Tyler Cowen calls Nahuatl “the most beautiful language” he’s heard.

The Manwagon

Friday, February 24th, 2006

It’s not an SUV. It’s not a minivan. It’s The Manwagon:

Seeking to lure speed-crazy guys with kids, car makers are trying to transform the dowdy old family hauler into something new: the manwagon. In perhaps the most extreme sign of the industry’s horsepower race, some of these wagons are quicker than a Porsche Boxster. They have monstrous engines, giant brakes, track-ready suspensions and race-car-style seats — plus prices up to $30,000 higher than the base versions. But unlike a sports car, these wagons can fit strollers and coolers in the back.

This melding of speed and sippy cups may seem unlikely, but car makers say their consumer research has unearthed a surprising number of family men who thought wagons could be cool, if only they had more guts. Dodge responded by rolling out its aggressively styled Magnum wagon in 2004 and just added a faster version, the 425-horsepower SRT8. Volvo’s V70 R has 79% more power than the base V70 wagon, while Audi put together its S4 Avant by pairing an A4 wagon with a 340-horsepower V8 engine from its flagship A8 sedan. Mercedes-Benz recently began selling the supercharged E55 wagon for the first time in the U.S.: It boasts the same 469-horsepower engine that powers one of the fastest sedans Mercedes has ever built.

Soccer Ball Contact Lens

Wednesday, February 22nd, 2006

There’s something both amusing and disturbing about a Soccer Ball Contact Lens:

A set of ‘Magic Lens’ contact lenses with images of one soccer ball and a German flag cost 45 euros.

Explosive-eating fungus

Wednesday, February 22nd, 2006

There’s a fungus for almost any task, including eating explosives:

When explosives are used for mining or demolition, some may fail to detonate and get lost in the rubble.

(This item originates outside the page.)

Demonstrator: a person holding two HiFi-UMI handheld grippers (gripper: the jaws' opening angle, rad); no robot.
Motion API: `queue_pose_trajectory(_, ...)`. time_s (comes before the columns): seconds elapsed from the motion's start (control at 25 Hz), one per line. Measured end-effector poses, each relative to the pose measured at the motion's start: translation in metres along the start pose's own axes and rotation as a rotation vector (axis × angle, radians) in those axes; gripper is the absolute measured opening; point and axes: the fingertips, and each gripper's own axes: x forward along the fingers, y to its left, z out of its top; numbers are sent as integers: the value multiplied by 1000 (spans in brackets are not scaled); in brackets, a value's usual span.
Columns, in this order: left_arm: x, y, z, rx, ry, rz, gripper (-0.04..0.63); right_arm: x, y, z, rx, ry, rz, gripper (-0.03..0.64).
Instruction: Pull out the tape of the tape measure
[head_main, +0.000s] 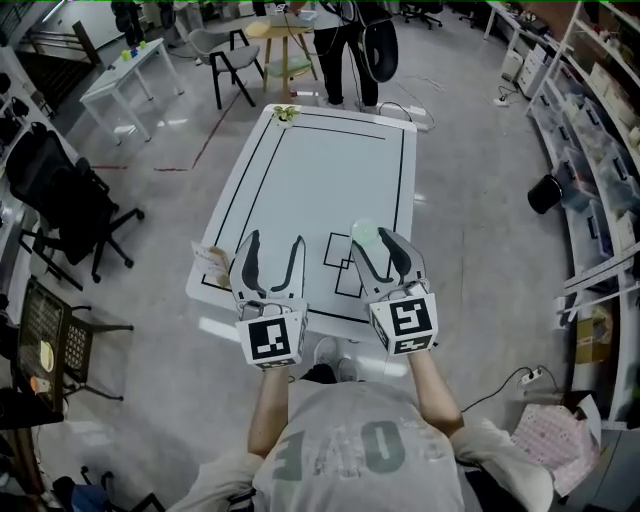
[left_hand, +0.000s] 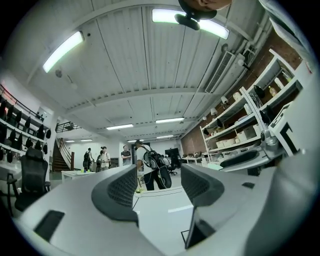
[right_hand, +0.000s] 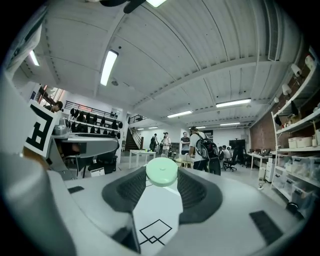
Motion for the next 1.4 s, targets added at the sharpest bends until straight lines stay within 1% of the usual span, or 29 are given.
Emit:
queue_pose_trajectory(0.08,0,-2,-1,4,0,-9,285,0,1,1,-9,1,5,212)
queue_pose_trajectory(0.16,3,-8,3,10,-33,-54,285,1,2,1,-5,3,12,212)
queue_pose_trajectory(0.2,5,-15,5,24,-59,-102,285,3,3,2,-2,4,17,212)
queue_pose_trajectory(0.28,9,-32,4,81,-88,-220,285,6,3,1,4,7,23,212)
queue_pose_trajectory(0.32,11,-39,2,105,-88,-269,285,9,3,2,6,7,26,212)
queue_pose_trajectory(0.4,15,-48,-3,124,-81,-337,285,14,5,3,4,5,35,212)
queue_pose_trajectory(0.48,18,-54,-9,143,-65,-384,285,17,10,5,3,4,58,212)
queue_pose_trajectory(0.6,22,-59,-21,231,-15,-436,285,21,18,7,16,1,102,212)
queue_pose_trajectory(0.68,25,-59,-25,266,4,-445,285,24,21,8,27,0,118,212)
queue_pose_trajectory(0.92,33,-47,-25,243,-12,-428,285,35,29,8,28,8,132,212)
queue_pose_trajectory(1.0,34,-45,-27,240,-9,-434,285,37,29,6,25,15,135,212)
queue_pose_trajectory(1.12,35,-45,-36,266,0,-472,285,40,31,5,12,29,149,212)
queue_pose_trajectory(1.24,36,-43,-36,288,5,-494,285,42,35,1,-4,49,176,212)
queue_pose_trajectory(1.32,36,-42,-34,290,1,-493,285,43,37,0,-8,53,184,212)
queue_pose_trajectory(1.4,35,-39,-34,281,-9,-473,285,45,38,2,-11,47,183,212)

Riggs reckons the remedy could be to mix pellets of dormant fungal spores in with the explosive charge before inserting the wick into the explosive package.

The dry spores lie dormant while the explosives are in storage and, if the charge detonates as intended, will get blown to smithereens.

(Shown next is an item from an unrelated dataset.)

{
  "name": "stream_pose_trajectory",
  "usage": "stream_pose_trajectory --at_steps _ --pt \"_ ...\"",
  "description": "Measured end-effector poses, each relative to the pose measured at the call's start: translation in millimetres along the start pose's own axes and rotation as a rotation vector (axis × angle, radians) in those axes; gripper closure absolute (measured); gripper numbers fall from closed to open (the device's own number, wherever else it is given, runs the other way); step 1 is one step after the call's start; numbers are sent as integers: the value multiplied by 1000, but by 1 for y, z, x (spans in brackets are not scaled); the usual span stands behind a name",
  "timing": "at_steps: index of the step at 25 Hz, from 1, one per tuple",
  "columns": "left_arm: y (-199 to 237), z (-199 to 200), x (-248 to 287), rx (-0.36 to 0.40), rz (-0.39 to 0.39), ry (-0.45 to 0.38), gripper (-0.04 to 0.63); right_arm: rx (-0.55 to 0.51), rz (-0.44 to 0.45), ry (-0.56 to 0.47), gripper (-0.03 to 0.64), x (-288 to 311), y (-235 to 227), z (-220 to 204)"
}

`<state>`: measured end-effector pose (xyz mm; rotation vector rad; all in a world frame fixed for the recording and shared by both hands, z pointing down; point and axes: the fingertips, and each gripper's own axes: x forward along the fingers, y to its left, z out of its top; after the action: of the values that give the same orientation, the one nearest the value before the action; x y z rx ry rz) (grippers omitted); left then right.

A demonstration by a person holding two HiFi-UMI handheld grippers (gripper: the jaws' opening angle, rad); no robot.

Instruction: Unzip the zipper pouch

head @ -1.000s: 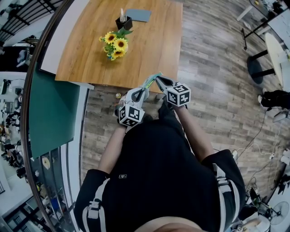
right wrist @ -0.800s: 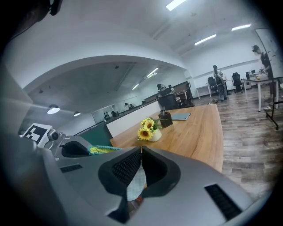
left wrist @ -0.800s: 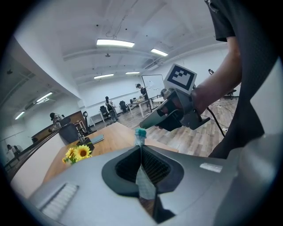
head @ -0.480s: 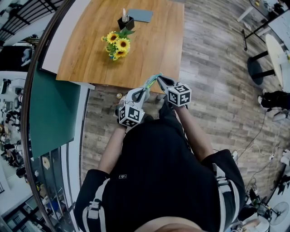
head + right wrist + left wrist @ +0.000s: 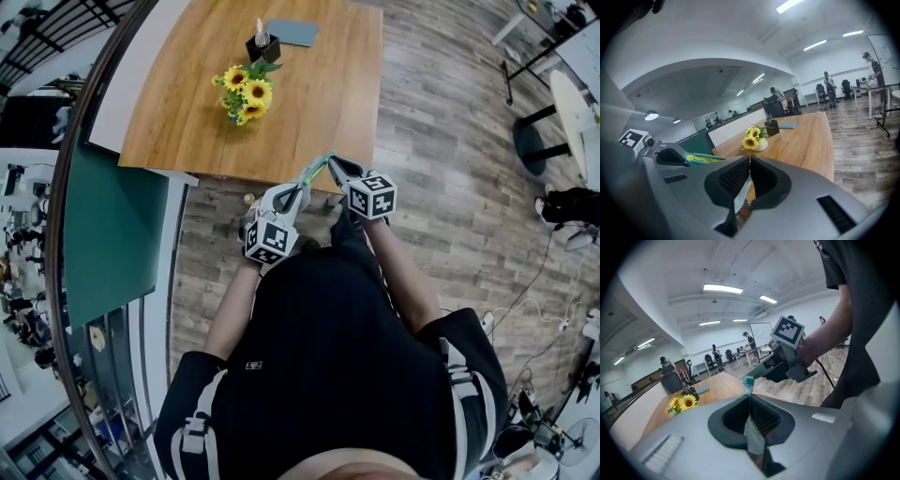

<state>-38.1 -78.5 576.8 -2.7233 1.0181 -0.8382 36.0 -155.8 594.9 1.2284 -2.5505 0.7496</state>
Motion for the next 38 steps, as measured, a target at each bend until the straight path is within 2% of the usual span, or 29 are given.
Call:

But if the explosive fails to detonate, water from the air should migrate down the wick and into the charge. The spores should then germinate and devour the charge, rendering it harmless.

The white-rot fungus Phlebia radiate is particularly fond of high explosives, according to the patent. And the speed at which it gobbles the stuff up depends on the number of pellets added: 5 pellets per stick for slow degradation or 30 to make it safe after just a few days.

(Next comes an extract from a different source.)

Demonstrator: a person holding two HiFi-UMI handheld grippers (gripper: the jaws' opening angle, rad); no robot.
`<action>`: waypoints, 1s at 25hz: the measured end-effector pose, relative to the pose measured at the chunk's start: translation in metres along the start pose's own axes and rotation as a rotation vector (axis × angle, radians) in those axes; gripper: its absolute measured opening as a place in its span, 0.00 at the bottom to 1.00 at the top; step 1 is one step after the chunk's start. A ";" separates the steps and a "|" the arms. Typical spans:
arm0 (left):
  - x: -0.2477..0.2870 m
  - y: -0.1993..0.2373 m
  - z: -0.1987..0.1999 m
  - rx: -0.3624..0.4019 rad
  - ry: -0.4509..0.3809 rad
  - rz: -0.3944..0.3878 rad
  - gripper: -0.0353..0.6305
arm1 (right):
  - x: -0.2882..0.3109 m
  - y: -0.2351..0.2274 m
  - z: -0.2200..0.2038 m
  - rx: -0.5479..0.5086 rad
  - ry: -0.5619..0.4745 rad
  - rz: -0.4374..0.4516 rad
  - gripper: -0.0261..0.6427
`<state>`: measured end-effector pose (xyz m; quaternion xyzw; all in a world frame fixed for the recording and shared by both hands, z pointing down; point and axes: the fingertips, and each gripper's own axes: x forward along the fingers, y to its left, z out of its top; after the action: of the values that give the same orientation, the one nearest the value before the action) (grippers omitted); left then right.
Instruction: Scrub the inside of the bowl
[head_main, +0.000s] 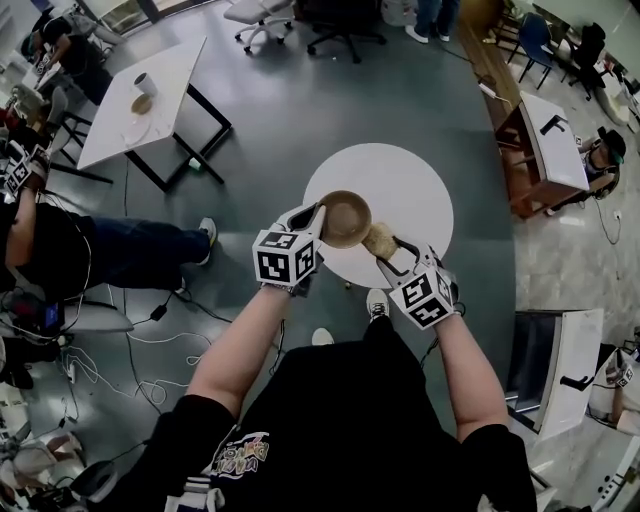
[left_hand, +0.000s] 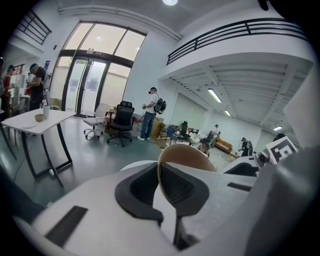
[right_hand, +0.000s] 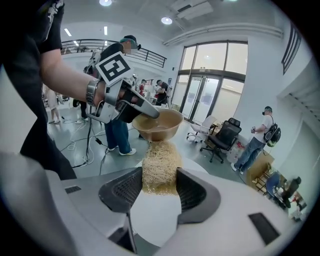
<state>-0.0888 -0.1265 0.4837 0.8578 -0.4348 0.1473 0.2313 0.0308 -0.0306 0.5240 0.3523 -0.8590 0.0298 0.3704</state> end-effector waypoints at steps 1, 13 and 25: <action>0.002 -0.001 -0.002 0.002 0.005 0.002 0.08 | -0.001 -0.005 -0.002 0.001 0.004 -0.007 0.37; 0.043 0.005 -0.057 -0.039 0.120 0.071 0.08 | 0.010 -0.058 -0.039 0.215 -0.015 -0.075 0.37; 0.116 0.031 -0.130 -0.148 0.212 0.197 0.08 | 0.067 -0.127 -0.142 0.452 0.093 -0.114 0.37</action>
<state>-0.0532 -0.1528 0.6554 0.7714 -0.4996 0.2263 0.3228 0.1659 -0.1210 0.6445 0.4723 -0.7912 0.2168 0.3223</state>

(Hat tip to Defense Tech.)

Israeli Military Finds Perfect Vehicle For Special Ops Forces: The Llama

Wednesday, February 22nd, 2006

Israeli Military Finds Perfect Vehicle For Special Ops Forces: The Llama:

Israel’s military has found the perfect vehicle for special operations forces—the llama.

After extensive tests, the uncomplaining workhorse animals were found to easily out-perform donkeys. What’s more, they need refueling only every other day.

Llamas are dangerous, so if you see one where people are swimming, you shout…Look out, there are llamas! (From Monty Python’s Flying Circus.)